Im Zuge der Erweiterung des Truppenübungsplatzes Kummersdorf bezog man ab 1906 Wünsdorf mit ein. Ab 1910 entstanden dort zahlreiche Kasernenanlagen: 1912 das Fernsprech- und Telegrafenamt und 1913 die Infanterieschule. Durch den Ersten Weltkrieg forciert – Wünsdorf war Sitz des Hauptquartiers der Reichswehr – entstand die Kaiserliche Turnanstalt, die von 1919 bis 1943 in die Heeressportschule überging (bekannt als „Haus der Offiziere“). Es folgten weitere Kasernenbauten, ein Lazarett und Pferdeställe.
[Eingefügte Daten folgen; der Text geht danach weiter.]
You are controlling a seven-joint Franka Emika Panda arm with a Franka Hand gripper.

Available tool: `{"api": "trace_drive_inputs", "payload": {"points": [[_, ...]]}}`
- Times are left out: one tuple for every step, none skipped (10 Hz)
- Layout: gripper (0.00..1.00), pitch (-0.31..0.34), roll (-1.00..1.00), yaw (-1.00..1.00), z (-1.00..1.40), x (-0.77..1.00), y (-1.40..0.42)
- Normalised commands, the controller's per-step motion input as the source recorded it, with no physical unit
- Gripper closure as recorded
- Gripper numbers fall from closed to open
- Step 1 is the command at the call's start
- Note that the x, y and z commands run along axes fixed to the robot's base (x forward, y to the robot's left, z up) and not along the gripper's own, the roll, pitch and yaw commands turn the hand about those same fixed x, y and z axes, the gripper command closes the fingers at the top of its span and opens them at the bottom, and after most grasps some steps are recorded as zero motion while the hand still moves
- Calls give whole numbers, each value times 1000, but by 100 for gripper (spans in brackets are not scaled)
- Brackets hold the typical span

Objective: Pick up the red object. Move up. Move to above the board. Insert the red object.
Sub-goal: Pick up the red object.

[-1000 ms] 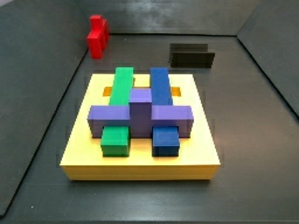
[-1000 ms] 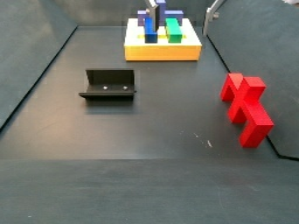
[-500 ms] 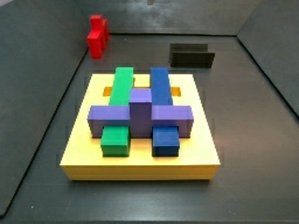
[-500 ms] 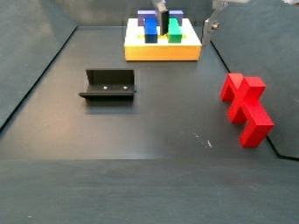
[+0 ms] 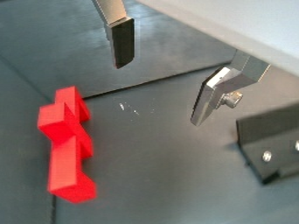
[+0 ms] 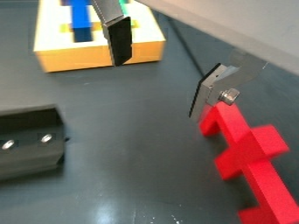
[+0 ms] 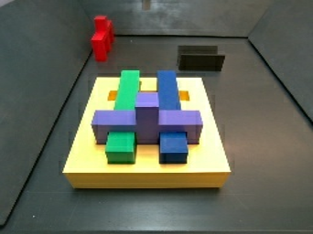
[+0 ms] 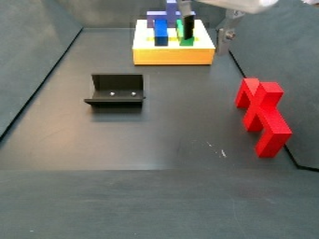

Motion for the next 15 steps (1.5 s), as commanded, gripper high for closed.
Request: {"api": "trace_drive_inputs", "payload": {"points": [[0, 0, 0, -849, -131, -354, 114], [0, 0, 0, -820, -149, -409, 131], [0, 0, 0, -794, -183, -457, 146], [0, -44, 0, -706, -186, -583, 191], [0, -66, 0, -711, -163, -597, 183], [0, -66, 0, -714, -169, -594, 177], [0, -101, 0, -629, -143, -657, 234], [0, -153, -11, -509, -126, -697, 291], [0, -179, -20, -411, -180, -706, 383], [0, -210, -81, -320, -309, -643, 446], [0, -269, -167, -214, -449, -497, 426], [0, -254, -109, -91, -449, -346, 151], [0, -67, 0, -117, -211, -77, 0], [0, 0, 51, -114, -94, 0, -20], [0, 106, 86, -23, -151, 200, 0]]}}
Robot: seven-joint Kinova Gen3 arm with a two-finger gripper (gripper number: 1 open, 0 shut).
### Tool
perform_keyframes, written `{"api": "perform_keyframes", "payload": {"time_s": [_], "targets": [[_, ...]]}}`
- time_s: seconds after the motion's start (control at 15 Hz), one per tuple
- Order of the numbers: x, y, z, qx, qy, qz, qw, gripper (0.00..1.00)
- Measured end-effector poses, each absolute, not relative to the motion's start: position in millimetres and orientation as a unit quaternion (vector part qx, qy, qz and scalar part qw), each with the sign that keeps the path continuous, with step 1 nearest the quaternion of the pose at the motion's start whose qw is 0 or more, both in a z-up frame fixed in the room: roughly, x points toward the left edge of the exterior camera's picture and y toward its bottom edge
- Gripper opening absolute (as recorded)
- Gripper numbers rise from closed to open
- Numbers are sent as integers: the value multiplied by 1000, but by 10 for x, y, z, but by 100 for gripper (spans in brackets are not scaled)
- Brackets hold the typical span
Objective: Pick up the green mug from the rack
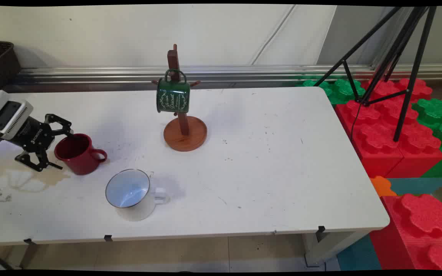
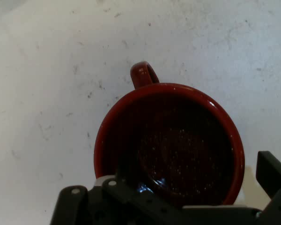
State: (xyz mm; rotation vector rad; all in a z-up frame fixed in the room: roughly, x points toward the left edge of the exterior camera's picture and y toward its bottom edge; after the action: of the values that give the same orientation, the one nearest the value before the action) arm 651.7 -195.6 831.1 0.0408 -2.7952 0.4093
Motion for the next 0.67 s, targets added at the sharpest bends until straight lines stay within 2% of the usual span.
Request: {"api": "perform_keyframes", "payload": {"time_s": [0.67], "targets": [[6599, -1890, 8552, 45, -968, 145, 200, 100]]}}
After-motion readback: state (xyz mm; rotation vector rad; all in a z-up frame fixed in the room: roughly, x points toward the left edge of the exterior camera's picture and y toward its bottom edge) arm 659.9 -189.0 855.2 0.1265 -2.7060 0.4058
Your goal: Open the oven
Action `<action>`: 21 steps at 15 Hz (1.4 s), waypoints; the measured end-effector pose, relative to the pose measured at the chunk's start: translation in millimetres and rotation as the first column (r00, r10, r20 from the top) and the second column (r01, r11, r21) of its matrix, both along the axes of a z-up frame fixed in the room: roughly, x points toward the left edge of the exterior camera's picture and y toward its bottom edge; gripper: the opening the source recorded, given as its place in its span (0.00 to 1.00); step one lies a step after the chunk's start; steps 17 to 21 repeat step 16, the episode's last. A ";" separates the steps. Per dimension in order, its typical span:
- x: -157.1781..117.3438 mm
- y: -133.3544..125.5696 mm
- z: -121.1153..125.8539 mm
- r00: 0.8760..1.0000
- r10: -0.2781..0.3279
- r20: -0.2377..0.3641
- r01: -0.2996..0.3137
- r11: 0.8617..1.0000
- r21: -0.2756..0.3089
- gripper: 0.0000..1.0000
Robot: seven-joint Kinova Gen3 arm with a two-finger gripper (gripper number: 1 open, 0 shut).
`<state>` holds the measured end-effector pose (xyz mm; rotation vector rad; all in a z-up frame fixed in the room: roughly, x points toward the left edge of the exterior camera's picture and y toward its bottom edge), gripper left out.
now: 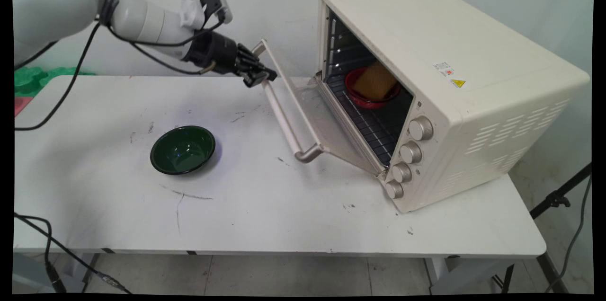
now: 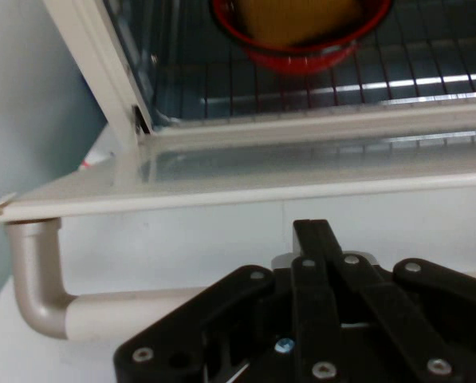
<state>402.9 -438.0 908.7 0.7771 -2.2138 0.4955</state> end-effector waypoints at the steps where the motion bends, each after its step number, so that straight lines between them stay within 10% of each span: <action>1: 3.1 2.5 -6.2 1.000 -0.002 -0.004 0.002 1.000 0.002 0.00; 21: 40.0 25.2 -86.7 0.997 -0.036 -0.068 0.036 0.999 -0.003 0.00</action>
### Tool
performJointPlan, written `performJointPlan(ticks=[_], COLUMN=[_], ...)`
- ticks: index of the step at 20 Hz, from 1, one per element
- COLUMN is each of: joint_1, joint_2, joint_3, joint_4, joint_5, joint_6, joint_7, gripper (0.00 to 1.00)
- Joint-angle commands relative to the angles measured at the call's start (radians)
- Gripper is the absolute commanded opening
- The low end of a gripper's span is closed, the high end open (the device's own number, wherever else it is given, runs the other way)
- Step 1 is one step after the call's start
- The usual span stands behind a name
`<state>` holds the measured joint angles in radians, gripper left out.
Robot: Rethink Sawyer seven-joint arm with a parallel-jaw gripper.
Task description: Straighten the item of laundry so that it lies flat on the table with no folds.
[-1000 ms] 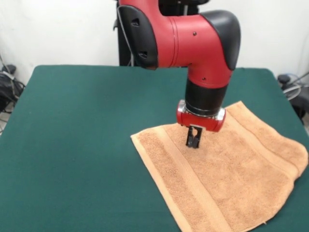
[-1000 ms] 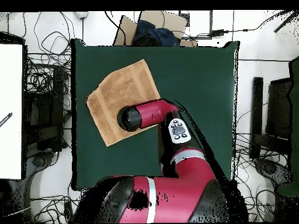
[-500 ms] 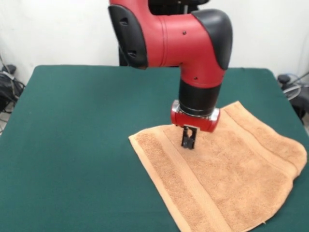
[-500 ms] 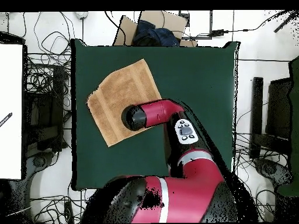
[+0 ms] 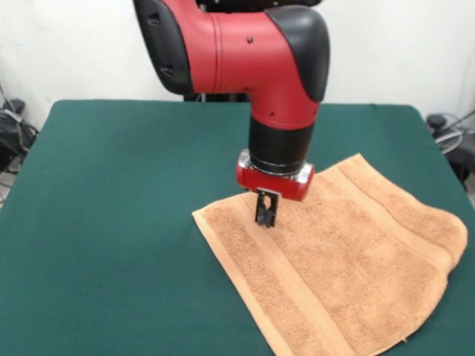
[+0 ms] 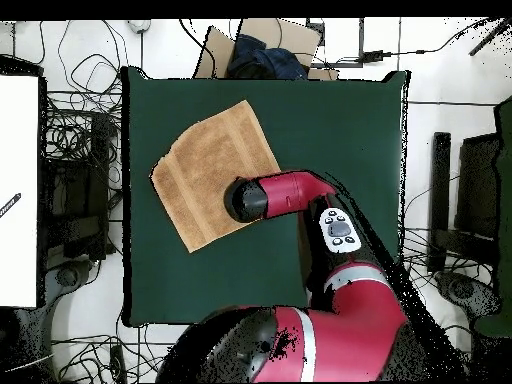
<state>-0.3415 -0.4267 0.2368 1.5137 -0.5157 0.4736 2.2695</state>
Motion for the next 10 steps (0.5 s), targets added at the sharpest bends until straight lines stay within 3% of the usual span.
performJointPlan(ticks=[1, 10], joint_1=[-0.003, 0.056], joint_2=[-0.052, -0.047], joint_3=[-0.022, -0.020], joint_4=[0.109, 0.093], joint_5=[-0.095, -0.096], joint_6=[-0.017, -0.020], joint_7=[-0.087, -0.017], gripper=[0.00, 0.00])
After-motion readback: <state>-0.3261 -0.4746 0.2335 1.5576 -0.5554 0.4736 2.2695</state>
Besonderes Juwel in der Garnisonstadt war das „Haus der Offiziere“. Herzstück des Gebäudes war und ist das schlossartige, symmetrisch angelegte Hauptgebäude mit seinen beiden imposanten Seitenflügeln und einer Geschossfläche von 2.000 m². Auf vier Etagen besticht es durch eine klare Gliederung mit breiten Mittelfluren und beidseitig abzweigenden Räumen, wo großzügige Sprossenfenster für einen üppigen Lichteinfall sorgen und ein zentrales Treppenhaus die einzelnen Etagen verbindet. Hinzu kommen weitere 1.000 m² Geschossfläche im nördlichen und ca. 2.154 m² im südlichen Seitenflügel.

Vor dem Gebäude blickt noch immer stolzen Hauptes Genosse Lenin in die Natur. Mittig liegt das denkmalgeschützte leider sehr marode Diorama, ein Rundbau, der erst 1970 in den Komplex integriert wurde. Hier präsentierten die Sowjets ein Gemälde mit dem Titel „Erstürmung des Reichstages durch die Rote Armee“.